PKI from the IT Side
Certs expire. Watch the fleet and renew before users notice.
PKI from the IT Side
The cryptography side of PKI is covered elsewhere in the arcade — RSA, TLS, the math of signatures. This level is about the operational side: the part an IT team owns once the theory is shipped. Certs are files with expiry dates, and the IT team's job is to keep the fleet of them healthy before a missed renewal takes a service down at 7am on a Monday.
Analogy
Think of a cert like a driver's licence for a server. Issued by an authority (the CA), valid for a window (notBefore → notAfter), identifies one specific holder by name (CN / SANs), and revocable if it falls into the wrong hands. A licence with the right name, within its dates, issued by an authority the other party recognises, gets you through the gate. A licence that's expired — even by a day — doesn't. A licence issued in a name that doesn't match yours doesn't. A licence issued by a club the gate doesn't recognise (untrusted root) doesn't. IT runs the DMV: track who holds what, renew before the card expires, cancel when someone leaves.
The lifecycle, in four moves
Every cert in the fleet sits somewhere in this loop:
- Issue — a CA signs a cert binding a public key to an identity (a CN + SANs). The CA writes notBefore / notAfter; you either accept that window or go ask for a longer one.

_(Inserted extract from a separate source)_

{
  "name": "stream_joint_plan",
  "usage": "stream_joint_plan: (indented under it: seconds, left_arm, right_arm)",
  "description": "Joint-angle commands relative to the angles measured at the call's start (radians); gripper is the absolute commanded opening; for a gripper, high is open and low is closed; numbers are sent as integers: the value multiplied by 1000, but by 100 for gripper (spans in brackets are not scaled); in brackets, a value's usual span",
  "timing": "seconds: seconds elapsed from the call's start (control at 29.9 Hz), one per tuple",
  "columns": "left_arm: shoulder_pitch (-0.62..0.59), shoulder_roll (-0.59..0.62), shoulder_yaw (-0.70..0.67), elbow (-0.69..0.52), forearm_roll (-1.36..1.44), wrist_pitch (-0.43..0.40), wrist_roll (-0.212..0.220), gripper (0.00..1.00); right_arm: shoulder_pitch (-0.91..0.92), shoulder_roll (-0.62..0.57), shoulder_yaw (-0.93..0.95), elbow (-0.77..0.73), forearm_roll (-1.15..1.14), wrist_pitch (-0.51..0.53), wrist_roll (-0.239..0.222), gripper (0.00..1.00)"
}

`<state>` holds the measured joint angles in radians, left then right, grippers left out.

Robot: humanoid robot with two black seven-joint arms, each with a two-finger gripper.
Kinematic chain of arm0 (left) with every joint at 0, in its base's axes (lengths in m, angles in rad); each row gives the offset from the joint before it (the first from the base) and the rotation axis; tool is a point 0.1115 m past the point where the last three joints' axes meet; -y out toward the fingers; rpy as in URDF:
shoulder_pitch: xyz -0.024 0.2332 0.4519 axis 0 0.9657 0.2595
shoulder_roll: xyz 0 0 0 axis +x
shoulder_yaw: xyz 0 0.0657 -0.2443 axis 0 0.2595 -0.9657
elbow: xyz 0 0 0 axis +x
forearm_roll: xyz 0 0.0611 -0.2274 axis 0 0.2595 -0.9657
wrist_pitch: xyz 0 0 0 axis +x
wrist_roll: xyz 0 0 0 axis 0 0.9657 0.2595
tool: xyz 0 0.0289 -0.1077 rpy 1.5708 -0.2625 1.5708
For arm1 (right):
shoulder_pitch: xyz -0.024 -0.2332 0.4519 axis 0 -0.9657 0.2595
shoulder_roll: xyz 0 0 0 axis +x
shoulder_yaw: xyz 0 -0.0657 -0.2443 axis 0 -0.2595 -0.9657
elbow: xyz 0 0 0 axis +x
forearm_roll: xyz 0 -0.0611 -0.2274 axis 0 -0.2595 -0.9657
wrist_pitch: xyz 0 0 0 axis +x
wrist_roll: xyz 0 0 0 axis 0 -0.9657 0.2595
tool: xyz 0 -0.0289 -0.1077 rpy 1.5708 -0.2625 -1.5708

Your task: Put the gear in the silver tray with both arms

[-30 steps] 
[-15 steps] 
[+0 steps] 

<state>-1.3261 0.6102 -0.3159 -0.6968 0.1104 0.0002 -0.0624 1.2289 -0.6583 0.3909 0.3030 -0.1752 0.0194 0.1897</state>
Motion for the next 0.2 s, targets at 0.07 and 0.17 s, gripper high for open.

- Deploy — the cert and its private key land on the host that needs them. Private key permissions matter: readable only by the service account that uses it. If the key leaks, you revoke.
- Monitor — track every cert's
notAfter. Any monitoring stack eventually grows anopenssl x509 -enddatescraper or the managed equivalent. - Renew or revoke — before expiry, issue a replacement and swap it in without downtime. If the cert's compromised or the host is retired, revoke so the CA's CRL / OCSP responder tells the world the cert is dead.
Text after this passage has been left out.